A internet facilitou a informação, mas restringiu a capacidade de reflexão
Enviada em 11/03/2020
Com a chegada da Revolução Técnico-Científico-Informacional, o quotidiano do homem moderno passou a ser bombardeado por informações que, diferente de outrora, tratam de acontecimentos de vários locais do mundo e de temas extremamente diversos. Entretanto, apesar de possuir inúmeros fatores positivos, isso gera problemas como a queda de senso crítico da massa, proliferação de notícias falsas, etc. Logo, nota-se que a sociedade ainda não aprendeu a lidar com essa mudança e necessita cada vez mais ser alfabetizada digitalmente.
Nesse contexto, torna-se impossível verificar a veracidade de todas as informações que chegam pela mídia, favorecendo então a criação de fake news e de opiniões radicais que, por vezes, criam-se somente a partir de manchetes. Diante disso, toda a sociedade sofre com os resultados desse processo. Exemplo claro foram as últimas eleições no Brasil em que, diante da polarização política, a internet foi um meio de propagar notícias falsas que somente agradavam e reforçavam o ponto de vista do leitor.

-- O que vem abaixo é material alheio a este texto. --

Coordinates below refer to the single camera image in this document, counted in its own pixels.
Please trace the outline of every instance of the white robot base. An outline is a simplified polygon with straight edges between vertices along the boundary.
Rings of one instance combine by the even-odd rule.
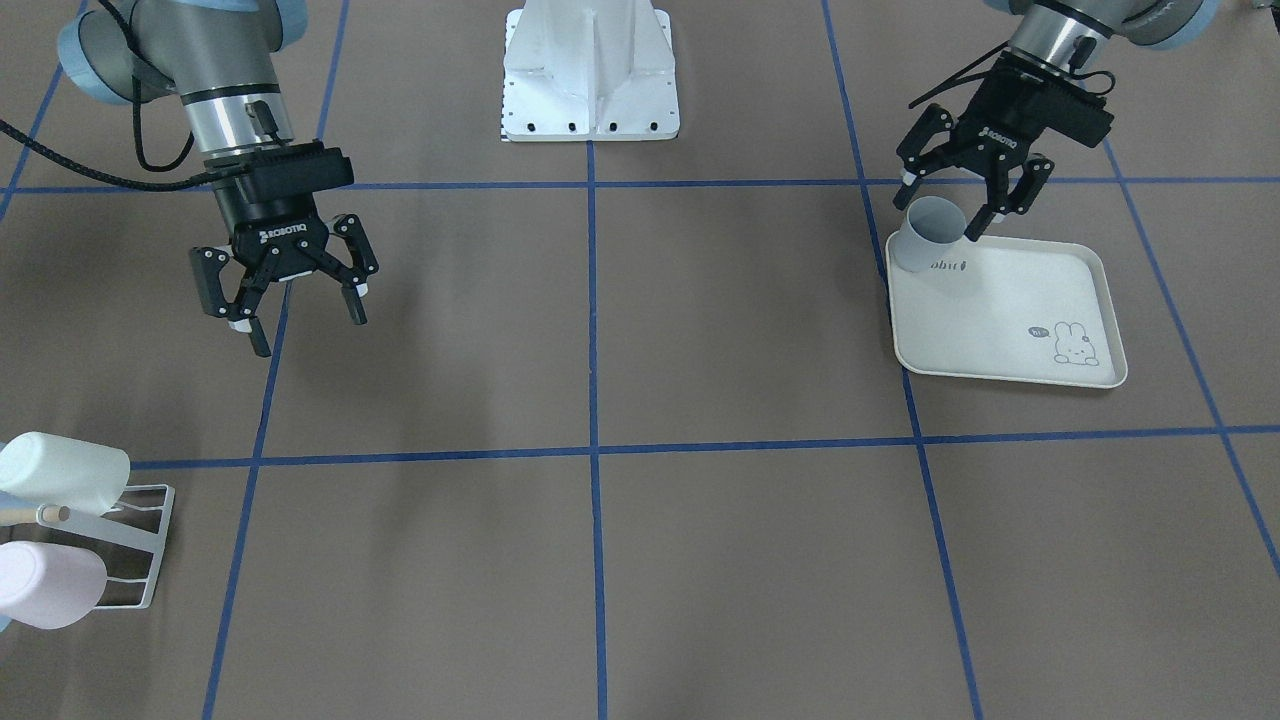
[[[529,0],[507,15],[502,140],[680,133],[671,18],[650,0]]]

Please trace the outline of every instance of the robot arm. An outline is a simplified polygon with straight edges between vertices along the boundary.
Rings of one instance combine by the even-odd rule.
[[[311,193],[355,181],[351,161],[319,141],[296,138],[270,54],[306,32],[305,0],[123,0],[76,18],[59,36],[68,77],[110,104],[177,95],[214,181],[230,243],[191,250],[206,314],[247,333],[270,356],[257,306],[273,282],[320,270],[342,284],[351,318],[366,322],[361,297],[378,272],[356,215],[325,224]],[[326,251],[330,234],[352,264]],[[244,274],[234,299],[220,270],[234,258]]]
[[[920,187],[919,179],[945,168],[980,176],[987,183],[987,201],[965,231],[974,241],[992,222],[1010,213],[1025,214],[1036,201],[1053,172],[1052,160],[1030,151],[1046,129],[1088,147],[1097,147],[1111,132],[1115,118],[1106,111],[1106,92],[1084,90],[1080,81],[1092,77],[1084,73],[1114,36],[1156,50],[1178,47],[1208,27],[1219,5],[1219,0],[986,3],[1021,15],[1023,22],[1006,45],[991,53],[998,53],[998,58],[989,70],[964,76],[983,58],[913,102],[914,108],[943,90],[982,79],[959,118],[931,104],[899,145],[902,186],[893,199],[900,210],[905,209]],[[941,133],[947,133],[947,140],[925,151],[925,145]],[[1021,177],[1010,188],[1009,173],[1016,168]]]

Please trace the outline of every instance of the robotiq logo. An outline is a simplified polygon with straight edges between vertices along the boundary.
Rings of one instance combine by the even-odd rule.
[[[989,137],[989,138],[995,140],[996,142],[998,142],[1001,145],[1007,145],[1011,150],[1018,150],[1018,141],[1016,140],[1011,140],[1009,137],[1005,137],[1005,136],[1000,135],[998,132],[996,132],[996,131],[993,131],[991,128],[987,128],[987,127],[982,128],[982,132],[978,133],[978,137],[983,137],[983,136]]]
[[[257,231],[257,241],[259,243],[262,243],[276,237],[293,234],[296,232],[307,232],[307,224],[298,223],[296,225],[289,225],[287,228],[275,228],[274,231]]]

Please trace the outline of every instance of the wooden dowel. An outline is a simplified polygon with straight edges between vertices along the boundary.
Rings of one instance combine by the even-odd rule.
[[[24,523],[65,523],[72,516],[70,507],[61,505],[41,505],[40,507],[22,507],[17,510],[0,510],[0,525],[22,525]]]

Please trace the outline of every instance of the gray cup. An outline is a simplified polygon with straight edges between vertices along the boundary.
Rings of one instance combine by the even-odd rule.
[[[919,273],[937,263],[964,237],[968,227],[964,213],[955,202],[942,197],[920,197],[906,209],[902,228],[888,242],[893,264],[909,273]]]

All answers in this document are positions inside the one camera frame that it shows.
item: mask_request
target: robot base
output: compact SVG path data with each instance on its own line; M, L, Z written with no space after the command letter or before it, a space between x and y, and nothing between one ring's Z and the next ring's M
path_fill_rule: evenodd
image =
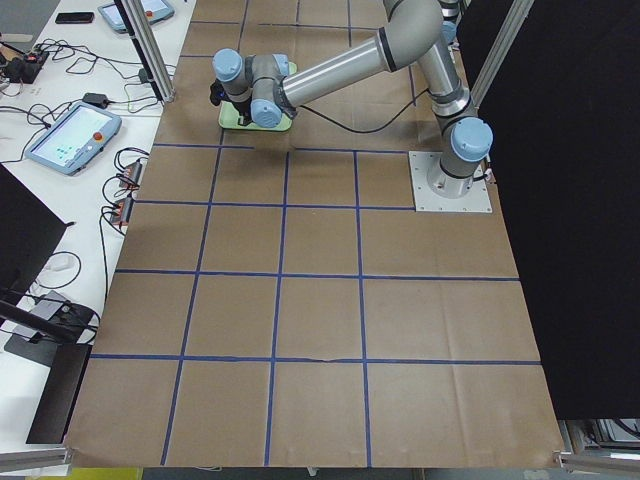
M484 180L473 182L469 192L456 199L441 197L427 183L427 172L440 161L440 152L409 152L411 183L416 212L492 213L489 192ZM475 176L482 175L478 166Z
M289 72L291 75L296 73L298 67L295 63L289 62ZM240 114L238 111L233 108L233 105L229 102L222 102L220 105L220 116L218 117L218 123L222 128L226 128L228 130L259 130L265 132L286 132L291 128L293 122L286 115L282 115L282 121L273 128L262 128L255 123L251 122L246 127L240 125Z

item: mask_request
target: power adapter
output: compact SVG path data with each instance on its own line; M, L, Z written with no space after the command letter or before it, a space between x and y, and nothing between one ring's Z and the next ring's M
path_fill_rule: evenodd
M107 108L107 105L110 103L107 96L102 93L85 93L82 101L94 107L102 108L103 110Z
M138 79L140 83L149 83L149 74L144 68L138 70Z

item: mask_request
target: black curtain
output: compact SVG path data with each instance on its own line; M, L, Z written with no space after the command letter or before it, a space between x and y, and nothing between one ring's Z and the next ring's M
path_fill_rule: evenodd
M511 1L473 0L478 76ZM556 415L640 417L640 2L537 0L480 109Z

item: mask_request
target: metal post
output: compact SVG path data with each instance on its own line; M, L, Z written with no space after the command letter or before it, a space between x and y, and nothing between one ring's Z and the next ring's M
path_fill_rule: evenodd
M176 92L140 0L115 0L115 4L156 98L161 102L172 102Z
M640 477L640 460L612 456L557 453L556 461L569 472L593 472L624 477Z
M522 27L525 18L529 15L534 1L535 0L516 0L511 5L509 13L507 13L507 17L498 32L496 40L493 42L493 46L471 90L471 96L475 101L476 107L479 108L482 104L485 95L489 91L494 78L496 78L502 66L502 62L506 58L507 53L509 53L509 49L520 31L520 27Z
M68 465L71 463L72 456L72 450L65 447L0 453L0 473Z

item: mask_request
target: smartphone
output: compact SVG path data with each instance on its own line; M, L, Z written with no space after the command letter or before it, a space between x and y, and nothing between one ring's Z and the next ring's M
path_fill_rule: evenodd
M63 12L56 17L56 23L91 23L93 12Z

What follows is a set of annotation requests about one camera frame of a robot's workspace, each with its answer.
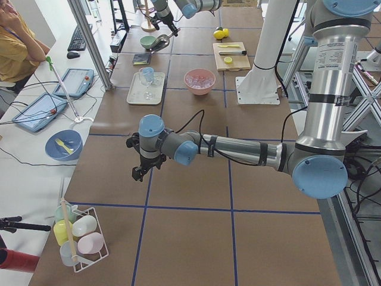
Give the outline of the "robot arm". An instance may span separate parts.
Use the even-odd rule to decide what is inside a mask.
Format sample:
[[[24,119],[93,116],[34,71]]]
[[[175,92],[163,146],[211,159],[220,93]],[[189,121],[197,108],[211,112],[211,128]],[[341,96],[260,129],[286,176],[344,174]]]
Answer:
[[[159,30],[159,23],[164,23],[171,31],[174,36],[178,36],[178,29],[174,25],[174,17],[168,6],[167,0],[156,0],[151,1],[154,6],[155,15],[149,17],[151,24],[156,30]],[[223,1],[220,0],[179,0],[174,1],[182,15],[186,19],[192,18],[196,13],[202,11],[209,11],[213,13],[217,11],[221,6]]]
[[[132,176],[141,181],[167,158],[189,165],[197,154],[222,156],[249,166],[270,166],[291,176],[295,186],[316,199],[343,191],[348,175],[343,163],[345,146],[356,134],[345,132],[343,116],[349,102],[359,41],[368,34],[379,1],[309,1],[305,13],[305,36],[317,47],[304,130],[295,142],[260,142],[207,135],[201,131],[173,131],[160,116],[144,116],[139,129],[126,142],[140,156]],[[239,116],[244,126],[256,131],[272,129],[280,117],[270,110],[279,103],[276,71],[298,3],[268,3],[254,65],[238,77],[238,103],[255,111]]]

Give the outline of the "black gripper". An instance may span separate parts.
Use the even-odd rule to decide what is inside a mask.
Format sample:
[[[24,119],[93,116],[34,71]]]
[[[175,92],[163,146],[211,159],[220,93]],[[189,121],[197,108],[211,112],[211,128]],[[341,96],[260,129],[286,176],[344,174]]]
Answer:
[[[159,153],[159,155],[154,155],[154,158],[147,158],[143,155],[143,151],[140,150],[139,143],[139,133],[135,132],[130,138],[126,140],[127,148],[134,148],[140,156],[140,165],[132,169],[132,178],[135,181],[143,181],[144,176],[146,176],[153,167],[161,169],[161,165],[166,161],[167,156]]]
[[[174,37],[177,37],[179,34],[179,29],[173,23],[174,18],[170,10],[156,11],[155,15],[150,18],[150,22],[156,30],[159,30],[159,22],[162,22],[168,25],[168,28],[171,30],[171,34]]]

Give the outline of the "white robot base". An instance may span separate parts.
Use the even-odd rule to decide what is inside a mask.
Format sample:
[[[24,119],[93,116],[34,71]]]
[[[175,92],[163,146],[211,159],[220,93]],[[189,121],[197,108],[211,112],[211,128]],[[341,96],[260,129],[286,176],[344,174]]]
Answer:
[[[253,67],[246,76],[236,78],[238,104],[280,104],[275,69],[298,3],[293,0],[268,2]]]

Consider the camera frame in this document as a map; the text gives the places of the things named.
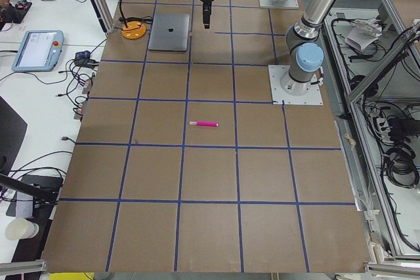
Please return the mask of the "blue teach pendant tablet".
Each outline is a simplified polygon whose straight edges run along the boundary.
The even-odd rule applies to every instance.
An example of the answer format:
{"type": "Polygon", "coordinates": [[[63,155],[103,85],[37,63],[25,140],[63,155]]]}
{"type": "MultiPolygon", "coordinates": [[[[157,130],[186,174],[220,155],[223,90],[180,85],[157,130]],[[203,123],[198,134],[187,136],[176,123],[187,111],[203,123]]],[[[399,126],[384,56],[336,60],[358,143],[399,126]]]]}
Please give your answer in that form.
{"type": "Polygon", "coordinates": [[[61,30],[27,31],[12,64],[12,71],[52,71],[63,44],[64,34],[61,30]]]}

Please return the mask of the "grey closed laptop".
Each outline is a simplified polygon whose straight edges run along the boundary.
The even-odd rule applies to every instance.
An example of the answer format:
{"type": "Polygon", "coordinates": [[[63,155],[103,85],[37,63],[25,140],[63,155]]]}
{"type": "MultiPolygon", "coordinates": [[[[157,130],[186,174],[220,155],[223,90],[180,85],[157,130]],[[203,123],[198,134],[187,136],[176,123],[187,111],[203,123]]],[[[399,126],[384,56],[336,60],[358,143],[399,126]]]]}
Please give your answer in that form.
{"type": "Polygon", "coordinates": [[[190,15],[156,13],[150,32],[149,50],[186,52],[190,15]]]}

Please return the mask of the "white paper cup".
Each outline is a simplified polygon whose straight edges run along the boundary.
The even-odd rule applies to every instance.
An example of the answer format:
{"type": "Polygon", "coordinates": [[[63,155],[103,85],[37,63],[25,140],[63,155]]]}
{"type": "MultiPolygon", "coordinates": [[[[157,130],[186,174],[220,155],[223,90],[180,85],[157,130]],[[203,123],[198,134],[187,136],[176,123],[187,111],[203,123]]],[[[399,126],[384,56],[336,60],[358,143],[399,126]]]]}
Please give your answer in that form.
{"type": "Polygon", "coordinates": [[[39,232],[39,225],[25,218],[16,218],[5,229],[5,237],[10,241],[31,239],[39,232]]]}

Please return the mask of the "pink marker pen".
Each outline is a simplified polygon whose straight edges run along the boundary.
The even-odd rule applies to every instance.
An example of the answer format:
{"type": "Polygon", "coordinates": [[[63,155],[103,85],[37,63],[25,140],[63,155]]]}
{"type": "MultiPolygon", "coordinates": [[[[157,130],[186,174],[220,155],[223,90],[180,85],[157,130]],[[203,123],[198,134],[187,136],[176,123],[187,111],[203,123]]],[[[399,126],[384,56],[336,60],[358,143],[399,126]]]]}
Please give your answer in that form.
{"type": "Polygon", "coordinates": [[[201,126],[201,127],[218,127],[219,126],[217,122],[209,122],[209,121],[190,121],[189,125],[201,126]]]}

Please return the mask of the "black monitor stand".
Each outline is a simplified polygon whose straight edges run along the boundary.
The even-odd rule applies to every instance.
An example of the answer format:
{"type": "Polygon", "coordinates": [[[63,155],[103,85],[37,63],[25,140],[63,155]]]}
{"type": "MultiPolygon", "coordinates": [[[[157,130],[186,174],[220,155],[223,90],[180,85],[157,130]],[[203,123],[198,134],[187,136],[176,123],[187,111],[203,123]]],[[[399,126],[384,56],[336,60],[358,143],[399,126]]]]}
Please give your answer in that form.
{"type": "Polygon", "coordinates": [[[16,192],[6,215],[21,218],[49,218],[63,181],[57,176],[27,174],[17,180],[1,174],[1,186],[16,192]]]}

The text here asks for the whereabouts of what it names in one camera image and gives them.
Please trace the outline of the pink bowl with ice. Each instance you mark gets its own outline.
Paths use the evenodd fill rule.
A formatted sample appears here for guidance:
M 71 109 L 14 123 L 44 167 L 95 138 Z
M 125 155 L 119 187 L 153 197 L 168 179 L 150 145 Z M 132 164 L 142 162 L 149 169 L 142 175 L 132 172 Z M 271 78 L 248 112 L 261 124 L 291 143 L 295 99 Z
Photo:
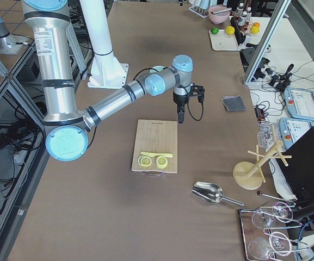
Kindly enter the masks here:
M 230 11 L 223 11 L 221 13 L 217 13 L 217 11 L 222 11 L 222 10 L 225 10 L 227 9 L 227 7 L 224 7 L 224 6 L 221 6 L 221 5 L 217 5 L 217 6 L 213 6 L 213 7 L 210 7 L 208 9 L 209 11 L 209 14 L 208 14 L 208 17 L 209 17 L 209 20 L 214 23 L 214 24 L 221 24 L 223 22 L 225 22 L 229 15 L 230 15 Z

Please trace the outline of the right lemon slice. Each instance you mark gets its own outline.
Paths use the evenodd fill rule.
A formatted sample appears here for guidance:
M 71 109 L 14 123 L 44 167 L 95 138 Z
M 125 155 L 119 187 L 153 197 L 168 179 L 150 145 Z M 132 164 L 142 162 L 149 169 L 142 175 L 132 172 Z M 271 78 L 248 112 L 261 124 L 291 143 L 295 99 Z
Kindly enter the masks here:
M 165 169 L 168 166 L 168 159 L 165 156 L 158 156 L 156 158 L 156 166 L 159 169 Z

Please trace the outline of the lemon slice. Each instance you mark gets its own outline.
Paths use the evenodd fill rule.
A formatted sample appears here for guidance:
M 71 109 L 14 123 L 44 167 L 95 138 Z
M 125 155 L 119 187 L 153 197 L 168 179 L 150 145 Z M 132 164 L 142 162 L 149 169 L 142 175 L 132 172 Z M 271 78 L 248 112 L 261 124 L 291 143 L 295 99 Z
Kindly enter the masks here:
M 159 169 L 165 169 L 168 166 L 168 159 L 165 156 L 158 156 L 156 158 L 156 166 Z
M 152 159 L 149 156 L 140 156 L 137 163 L 139 166 L 148 167 L 152 164 Z

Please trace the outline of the dark grey cloth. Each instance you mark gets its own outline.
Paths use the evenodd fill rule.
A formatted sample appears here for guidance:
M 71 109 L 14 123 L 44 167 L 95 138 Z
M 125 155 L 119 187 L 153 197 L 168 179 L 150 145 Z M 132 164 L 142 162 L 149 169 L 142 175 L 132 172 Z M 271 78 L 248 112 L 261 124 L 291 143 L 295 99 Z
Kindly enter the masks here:
M 221 101 L 228 112 L 246 111 L 241 96 L 224 96 Z

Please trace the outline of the yellow toy knife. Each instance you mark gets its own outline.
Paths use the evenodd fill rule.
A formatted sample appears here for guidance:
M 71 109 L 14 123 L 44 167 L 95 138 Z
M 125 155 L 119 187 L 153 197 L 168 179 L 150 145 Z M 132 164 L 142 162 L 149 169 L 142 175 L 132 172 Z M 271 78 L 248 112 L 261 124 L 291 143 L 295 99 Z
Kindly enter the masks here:
M 156 157 L 156 156 L 164 156 L 166 158 L 172 158 L 172 153 L 153 153 L 153 152 L 141 152 L 141 155 L 148 156 L 148 157 Z

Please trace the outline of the left lemon slice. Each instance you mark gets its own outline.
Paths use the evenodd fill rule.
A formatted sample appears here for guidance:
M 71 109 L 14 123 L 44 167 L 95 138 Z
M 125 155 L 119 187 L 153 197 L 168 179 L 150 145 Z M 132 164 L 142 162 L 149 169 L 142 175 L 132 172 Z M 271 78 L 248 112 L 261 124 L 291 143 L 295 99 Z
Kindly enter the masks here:
M 148 167 L 152 164 L 152 159 L 149 156 L 140 156 L 137 163 L 139 166 Z

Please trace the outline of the white serving tray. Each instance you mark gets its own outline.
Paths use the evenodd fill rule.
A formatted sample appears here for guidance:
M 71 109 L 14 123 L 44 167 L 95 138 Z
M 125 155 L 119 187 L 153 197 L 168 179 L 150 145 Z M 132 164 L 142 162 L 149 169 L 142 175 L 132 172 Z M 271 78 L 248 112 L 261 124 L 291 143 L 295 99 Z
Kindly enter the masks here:
M 208 31 L 210 42 L 214 51 L 238 51 L 238 43 L 234 35 L 227 35 L 224 29 L 217 34 Z

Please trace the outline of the metal scoop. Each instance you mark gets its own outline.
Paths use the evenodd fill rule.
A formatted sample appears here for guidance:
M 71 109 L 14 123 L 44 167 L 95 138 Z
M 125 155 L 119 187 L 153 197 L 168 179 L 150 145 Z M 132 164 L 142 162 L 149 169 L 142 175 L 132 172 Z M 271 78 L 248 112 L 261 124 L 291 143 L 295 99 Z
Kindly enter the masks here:
M 239 205 L 241 207 L 244 206 L 243 202 L 226 197 L 224 195 L 223 189 L 219 185 L 214 183 L 201 181 L 195 182 L 193 184 L 192 192 L 194 195 L 198 196 L 199 198 L 205 200 L 210 204 L 217 204 L 224 200 Z

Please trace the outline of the yellow lemon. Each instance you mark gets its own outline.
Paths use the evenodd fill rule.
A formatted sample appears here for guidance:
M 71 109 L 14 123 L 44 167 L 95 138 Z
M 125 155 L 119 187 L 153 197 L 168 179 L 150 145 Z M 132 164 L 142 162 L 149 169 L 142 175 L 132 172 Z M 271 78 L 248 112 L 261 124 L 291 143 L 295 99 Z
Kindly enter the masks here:
M 235 28 L 233 26 L 227 26 L 225 28 L 225 32 L 226 32 L 227 35 L 234 35 Z

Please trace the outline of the wooden mug tree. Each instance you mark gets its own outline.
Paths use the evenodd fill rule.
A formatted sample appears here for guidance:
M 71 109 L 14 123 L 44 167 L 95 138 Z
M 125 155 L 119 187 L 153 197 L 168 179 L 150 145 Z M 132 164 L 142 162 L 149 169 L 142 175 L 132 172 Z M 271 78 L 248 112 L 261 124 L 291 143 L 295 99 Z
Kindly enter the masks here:
M 292 156 L 285 156 L 281 153 L 280 148 L 283 146 L 283 142 L 277 139 L 275 126 L 272 126 L 272 136 L 274 142 L 264 155 L 259 154 L 258 145 L 256 146 L 256 152 L 248 151 L 248 153 L 256 156 L 256 163 L 242 161 L 234 166 L 233 178 L 240 187 L 247 190 L 255 190 L 265 183 L 266 180 L 261 167 L 269 159 L 280 158 L 283 164 L 288 166 L 286 159 L 291 159 Z

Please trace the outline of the front teach pendant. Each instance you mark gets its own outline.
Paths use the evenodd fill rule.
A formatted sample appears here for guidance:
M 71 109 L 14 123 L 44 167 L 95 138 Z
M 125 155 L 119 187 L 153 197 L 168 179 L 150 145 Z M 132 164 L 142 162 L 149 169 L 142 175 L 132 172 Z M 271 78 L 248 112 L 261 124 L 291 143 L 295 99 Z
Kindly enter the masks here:
M 314 122 L 314 91 L 287 87 L 284 97 L 287 111 L 293 118 Z

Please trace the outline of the black computer monitor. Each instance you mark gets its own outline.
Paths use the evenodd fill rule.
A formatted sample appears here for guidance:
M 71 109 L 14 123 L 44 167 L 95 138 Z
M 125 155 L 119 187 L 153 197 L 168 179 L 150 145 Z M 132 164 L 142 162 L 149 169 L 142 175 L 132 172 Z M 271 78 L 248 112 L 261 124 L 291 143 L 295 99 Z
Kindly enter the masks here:
M 309 129 L 286 152 L 292 158 L 282 173 L 298 200 L 314 201 L 314 127 Z

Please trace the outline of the glass rack tray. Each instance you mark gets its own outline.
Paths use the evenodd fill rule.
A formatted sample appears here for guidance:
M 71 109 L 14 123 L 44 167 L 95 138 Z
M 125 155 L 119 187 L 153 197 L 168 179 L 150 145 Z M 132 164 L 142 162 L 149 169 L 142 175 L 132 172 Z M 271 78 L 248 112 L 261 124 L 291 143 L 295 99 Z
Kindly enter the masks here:
M 284 201 L 253 210 L 240 209 L 239 222 L 246 260 L 285 260 L 309 248 L 289 238 L 287 231 L 302 224 L 293 219 L 291 205 Z

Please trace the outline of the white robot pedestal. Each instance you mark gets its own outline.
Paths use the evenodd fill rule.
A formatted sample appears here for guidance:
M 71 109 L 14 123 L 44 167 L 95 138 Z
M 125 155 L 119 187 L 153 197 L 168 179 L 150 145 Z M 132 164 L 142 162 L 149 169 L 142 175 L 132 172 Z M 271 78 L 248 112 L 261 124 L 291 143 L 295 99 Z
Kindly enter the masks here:
M 94 52 L 88 87 L 119 89 L 125 85 L 128 64 L 115 57 L 103 1 L 80 1 Z

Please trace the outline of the aluminium frame post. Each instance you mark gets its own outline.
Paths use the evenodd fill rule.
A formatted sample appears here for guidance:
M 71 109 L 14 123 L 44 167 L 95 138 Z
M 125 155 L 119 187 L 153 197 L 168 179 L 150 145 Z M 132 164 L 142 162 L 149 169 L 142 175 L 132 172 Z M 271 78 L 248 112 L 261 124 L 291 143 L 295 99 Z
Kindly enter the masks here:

Ademais, o excesso de informações, falsas ou não, colaboram, se obtidas sem reflexão crítica de quem lê, para o empobrecimento cultural da massa populacional. Por conseguinte, essas pessoas de alguma forma participarão dos debates públicos que nortearão os rumos da nossa sociedade em temas como, por exemplo, saúde e educação, seja escolhendo os governantes, cobrando-os ou até sendo-os.
Dado o exposto, é necessário que as pessoas sejam educadas sobre as mudanças no meio midiático e como lidar com elas. Sendo assim, o Ministério da Educação deve incluir no currículo básico conteúdos que tratem da alfabetização digital e que abordem notícias da atualidade relacionando-as com o conhecimento aprendido em outras áreas como, por exemplo, filosofia e sociologia. Desse modo, boa parcela da população, nesse caso, os estudantes, se portarão de um modo diferente com a enxurrada de informações advindas dos diversos meios midiáticos, invertendo assim o cenário atual em que se encontram.